## WHAT NEEDS TO BE DONE
What number of lines in the material contain the word "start"? Give that number alone.

## DATA SEGMENT
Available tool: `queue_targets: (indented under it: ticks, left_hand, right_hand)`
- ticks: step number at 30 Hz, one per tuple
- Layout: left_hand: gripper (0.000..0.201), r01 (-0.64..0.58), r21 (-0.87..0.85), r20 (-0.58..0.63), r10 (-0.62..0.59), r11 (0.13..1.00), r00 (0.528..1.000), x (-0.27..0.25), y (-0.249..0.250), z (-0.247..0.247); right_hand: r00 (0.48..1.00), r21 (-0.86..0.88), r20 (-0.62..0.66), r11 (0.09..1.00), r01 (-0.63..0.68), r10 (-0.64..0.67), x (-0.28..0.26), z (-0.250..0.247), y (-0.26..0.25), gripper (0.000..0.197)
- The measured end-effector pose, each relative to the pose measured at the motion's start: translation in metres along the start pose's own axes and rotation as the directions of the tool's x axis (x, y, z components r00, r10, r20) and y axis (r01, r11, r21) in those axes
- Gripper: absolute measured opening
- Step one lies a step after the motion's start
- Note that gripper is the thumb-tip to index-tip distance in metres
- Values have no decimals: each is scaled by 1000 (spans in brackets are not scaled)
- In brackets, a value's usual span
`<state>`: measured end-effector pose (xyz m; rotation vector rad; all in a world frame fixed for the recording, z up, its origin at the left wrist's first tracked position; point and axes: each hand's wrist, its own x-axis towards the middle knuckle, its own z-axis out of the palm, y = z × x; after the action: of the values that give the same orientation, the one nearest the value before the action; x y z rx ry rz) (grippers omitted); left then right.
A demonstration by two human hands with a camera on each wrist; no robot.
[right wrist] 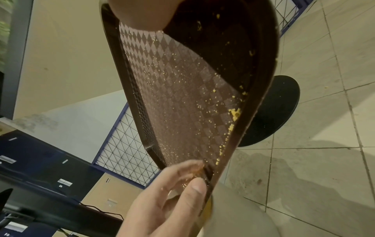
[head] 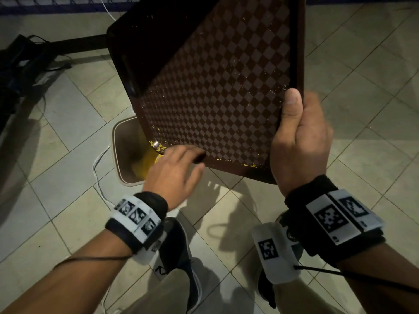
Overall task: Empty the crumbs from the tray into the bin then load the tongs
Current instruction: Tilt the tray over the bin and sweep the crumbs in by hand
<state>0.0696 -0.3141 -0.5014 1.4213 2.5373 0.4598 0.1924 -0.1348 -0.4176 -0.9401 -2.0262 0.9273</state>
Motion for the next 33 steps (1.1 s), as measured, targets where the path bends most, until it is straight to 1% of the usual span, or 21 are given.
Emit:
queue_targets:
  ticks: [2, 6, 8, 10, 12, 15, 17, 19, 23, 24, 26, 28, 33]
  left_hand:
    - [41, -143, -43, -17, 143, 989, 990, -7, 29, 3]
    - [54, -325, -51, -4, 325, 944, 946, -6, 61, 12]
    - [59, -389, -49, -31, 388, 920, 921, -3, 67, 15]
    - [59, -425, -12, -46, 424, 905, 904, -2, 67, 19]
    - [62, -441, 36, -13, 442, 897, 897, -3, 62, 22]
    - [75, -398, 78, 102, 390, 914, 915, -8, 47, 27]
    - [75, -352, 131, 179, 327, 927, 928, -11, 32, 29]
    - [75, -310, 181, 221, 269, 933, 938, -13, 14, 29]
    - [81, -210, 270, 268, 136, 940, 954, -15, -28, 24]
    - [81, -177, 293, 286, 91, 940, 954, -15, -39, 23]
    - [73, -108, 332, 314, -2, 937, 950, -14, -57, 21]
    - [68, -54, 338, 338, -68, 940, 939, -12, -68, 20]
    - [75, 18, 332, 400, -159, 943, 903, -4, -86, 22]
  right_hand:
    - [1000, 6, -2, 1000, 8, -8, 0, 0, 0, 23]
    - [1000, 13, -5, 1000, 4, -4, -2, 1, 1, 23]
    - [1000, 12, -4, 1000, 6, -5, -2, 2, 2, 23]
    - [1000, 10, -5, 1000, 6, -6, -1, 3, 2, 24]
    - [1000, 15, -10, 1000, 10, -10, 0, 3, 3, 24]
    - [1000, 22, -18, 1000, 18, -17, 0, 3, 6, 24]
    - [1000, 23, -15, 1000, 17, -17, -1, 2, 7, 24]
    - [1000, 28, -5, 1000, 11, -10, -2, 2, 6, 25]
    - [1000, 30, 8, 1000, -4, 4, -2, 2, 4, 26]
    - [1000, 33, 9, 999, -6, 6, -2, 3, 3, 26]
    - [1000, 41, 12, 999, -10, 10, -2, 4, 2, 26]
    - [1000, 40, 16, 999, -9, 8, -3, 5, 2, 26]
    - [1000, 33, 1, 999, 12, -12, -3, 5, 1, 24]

## RESULT OF THIS EXERCISE
2